- **EXERCISE OBJECTIVE**:
Would you please return all of the entries below exactly as shown?

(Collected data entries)
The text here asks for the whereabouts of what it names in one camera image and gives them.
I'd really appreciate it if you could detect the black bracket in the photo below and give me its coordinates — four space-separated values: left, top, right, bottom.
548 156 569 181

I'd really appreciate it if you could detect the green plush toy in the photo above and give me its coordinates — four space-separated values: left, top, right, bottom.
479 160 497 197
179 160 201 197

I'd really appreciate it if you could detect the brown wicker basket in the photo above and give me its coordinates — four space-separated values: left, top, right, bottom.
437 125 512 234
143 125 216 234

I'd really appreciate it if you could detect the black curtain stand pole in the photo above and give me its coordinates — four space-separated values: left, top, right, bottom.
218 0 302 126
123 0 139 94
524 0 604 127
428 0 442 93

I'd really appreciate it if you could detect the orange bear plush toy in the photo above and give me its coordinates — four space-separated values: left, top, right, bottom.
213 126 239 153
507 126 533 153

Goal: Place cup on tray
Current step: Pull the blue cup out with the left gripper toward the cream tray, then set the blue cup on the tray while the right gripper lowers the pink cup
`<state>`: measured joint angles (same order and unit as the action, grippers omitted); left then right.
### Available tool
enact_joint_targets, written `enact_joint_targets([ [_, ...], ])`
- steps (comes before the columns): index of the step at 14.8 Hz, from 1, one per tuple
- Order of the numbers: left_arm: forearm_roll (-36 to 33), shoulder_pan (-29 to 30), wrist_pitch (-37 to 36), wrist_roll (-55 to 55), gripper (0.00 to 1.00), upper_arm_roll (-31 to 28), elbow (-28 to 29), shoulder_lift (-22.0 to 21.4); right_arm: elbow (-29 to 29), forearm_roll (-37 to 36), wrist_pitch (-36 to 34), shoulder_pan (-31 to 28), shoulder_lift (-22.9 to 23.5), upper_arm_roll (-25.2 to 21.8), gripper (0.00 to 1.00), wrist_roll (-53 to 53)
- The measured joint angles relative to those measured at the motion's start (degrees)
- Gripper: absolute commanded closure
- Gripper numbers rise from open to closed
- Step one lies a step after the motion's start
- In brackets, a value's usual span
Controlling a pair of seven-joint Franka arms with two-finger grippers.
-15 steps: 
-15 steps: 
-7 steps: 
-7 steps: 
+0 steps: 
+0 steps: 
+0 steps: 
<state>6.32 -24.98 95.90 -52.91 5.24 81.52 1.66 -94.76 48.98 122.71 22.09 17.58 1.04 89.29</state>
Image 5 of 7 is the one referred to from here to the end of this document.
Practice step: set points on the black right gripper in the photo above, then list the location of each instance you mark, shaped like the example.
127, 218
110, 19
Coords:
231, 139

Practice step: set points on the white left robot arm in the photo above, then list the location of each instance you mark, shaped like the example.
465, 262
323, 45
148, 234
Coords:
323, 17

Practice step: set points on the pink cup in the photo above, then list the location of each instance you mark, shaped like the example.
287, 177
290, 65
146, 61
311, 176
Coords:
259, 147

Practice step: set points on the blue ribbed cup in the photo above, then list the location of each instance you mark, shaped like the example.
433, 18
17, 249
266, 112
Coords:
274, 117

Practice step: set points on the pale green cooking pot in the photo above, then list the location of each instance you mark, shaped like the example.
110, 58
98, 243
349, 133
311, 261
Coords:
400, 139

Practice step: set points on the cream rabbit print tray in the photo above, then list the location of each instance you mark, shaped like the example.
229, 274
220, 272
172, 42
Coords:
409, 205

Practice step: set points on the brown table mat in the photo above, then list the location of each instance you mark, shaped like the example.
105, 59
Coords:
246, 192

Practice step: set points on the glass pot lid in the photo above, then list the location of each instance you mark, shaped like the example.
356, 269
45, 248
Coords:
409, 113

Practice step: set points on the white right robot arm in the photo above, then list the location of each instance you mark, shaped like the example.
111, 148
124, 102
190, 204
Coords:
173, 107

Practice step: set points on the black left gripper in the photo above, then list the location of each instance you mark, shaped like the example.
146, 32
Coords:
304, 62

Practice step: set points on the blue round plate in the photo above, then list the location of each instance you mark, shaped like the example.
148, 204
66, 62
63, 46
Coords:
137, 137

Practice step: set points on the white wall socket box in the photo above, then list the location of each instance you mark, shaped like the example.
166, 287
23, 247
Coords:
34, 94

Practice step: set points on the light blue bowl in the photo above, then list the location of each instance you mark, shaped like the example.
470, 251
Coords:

- **OUTPUT FOR THIS EXERCISE**:
The text here asks for the whereabouts of what it names in one camera image and gives them.
I'd really appreciate it if you could detect the black bracket in the photo below and give me its coordinates — four space-separated values: left, top, right, bottom.
548 156 569 181

I'd really appreciate it if you could detect the green plush toy in the photo above and give me its coordinates — four space-separated values: left, top, right, bottom.
479 160 497 197
179 160 201 197

I'd really appreciate it if you could detect the brown wicker basket in the photo above and give me its coordinates — four space-separated values: left, top, right, bottom.
437 125 512 234
143 125 216 234

I'd really appreciate it if you could detect the black curtain stand pole in the photo above and give me its coordinates — four space-separated values: left, top, right, bottom.
218 0 302 126
123 0 139 94
524 0 604 127
428 0 442 93

I'd really appreciate it if you could detect the orange bear plush toy in the photo above and give me its coordinates — four space-separated values: left, top, right, bottom.
213 126 239 153
507 126 533 153

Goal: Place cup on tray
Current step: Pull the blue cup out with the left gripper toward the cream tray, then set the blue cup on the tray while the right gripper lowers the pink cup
`<state>`: measured joint angles (same order and unit as the action, grippers omitted); left then right.
### Available tool
enact_joint_targets, written `enact_joint_targets([ [_, ...], ])`
- steps (comes before the columns): index of the step at 14.8 Hz, from 1, one per tuple
- Order of the numbers: left_arm: forearm_roll (-36 to 33), shoulder_pan (-29 to 30), wrist_pitch (-37 to 36), wrist_roll (-55 to 55), gripper (0.00 to 1.00), upper_arm_roll (-31 to 28), elbow (-28 to 29), shoulder_lift (-22.0 to 21.4); right_arm: elbow (-29 to 29), forearm_roll (-37 to 36), wrist_pitch (-36 to 34), shoulder_pan (-31 to 28), shoulder_lift (-22.9 to 23.5), upper_arm_roll (-25.2 to 21.8), gripper (0.00 to 1.00), wrist_roll (-53 to 53)
- The measured joint angles relative to those measured at the motion's start (degrees)
- Gripper: absolute commanded closure
- Gripper numbers rise from open to closed
- Step one lies a step after the motion's start
- In brackets, a value's usual span
Controlling a pair of seven-joint Franka arms with two-finger grippers.
-15 steps: 
-15 steps: 
-7 steps: 
-7 steps: 
+0 steps: 
+0 steps: 
+0 steps: 
<state>6.32 -24.98 95.90 -52.91 5.24 81.52 1.66 -94.76 48.98 122.71 22.09 17.58 1.04 89.29</state>
Image 5 of 7 is the one referred to from here to the end of this document.
Practice step: set points on the black right gripper in the photo above, then list the location of each instance you mark, shaped like the example.
127, 218
110, 19
Coords:
231, 139

Practice step: set points on the white left robot arm in the photo above, then list the location of each instance you mark, shaped like the example.
465, 262
323, 45
148, 234
Coords:
323, 17

Practice step: set points on the pink cup in the photo above, then list the location of each instance you mark, shaped like the example.
287, 177
290, 65
146, 61
311, 176
Coords:
259, 147

Practice step: set points on the blue ribbed cup in the photo above, then list the location of each instance you mark, shaped like the example.
433, 18
17, 249
266, 112
Coords:
274, 117

Practice step: set points on the pale green cooking pot in the photo above, then list the location of each instance you mark, shaped like the example.
110, 58
98, 243
349, 133
311, 261
Coords:
400, 139

Practice step: set points on the cream rabbit print tray in the photo above, then list the location of each instance you mark, shaped like the example.
229, 274
220, 272
172, 42
Coords:
409, 205

Practice step: set points on the brown table mat in the photo above, then list the location of each instance you mark, shaped like the example.
105, 59
Coords:
246, 192

Practice step: set points on the glass pot lid in the photo above, then list the location of each instance you mark, shaped like the example.
356, 269
45, 248
Coords:
409, 113

Practice step: set points on the white right robot arm in the photo above, then list the location of each instance you mark, shaped like the example.
111, 148
124, 102
190, 204
Coords:
173, 107

Practice step: set points on the black left gripper in the photo above, then list the location of each instance you mark, shaped like the example.
146, 32
Coords:
304, 62

Practice step: set points on the blue round plate in the photo above, then list the location of each instance you mark, shaped like the example.
148, 204
66, 62
63, 46
Coords:
137, 137

Practice step: set points on the white wall socket box in the photo above, then list the location of each instance you mark, shaped like the example.
166, 287
23, 247
Coords:
34, 94

Practice step: set points on the light blue bowl in the photo above, then list the location of each instance you mark, shaped like the example.
470, 251
Coords:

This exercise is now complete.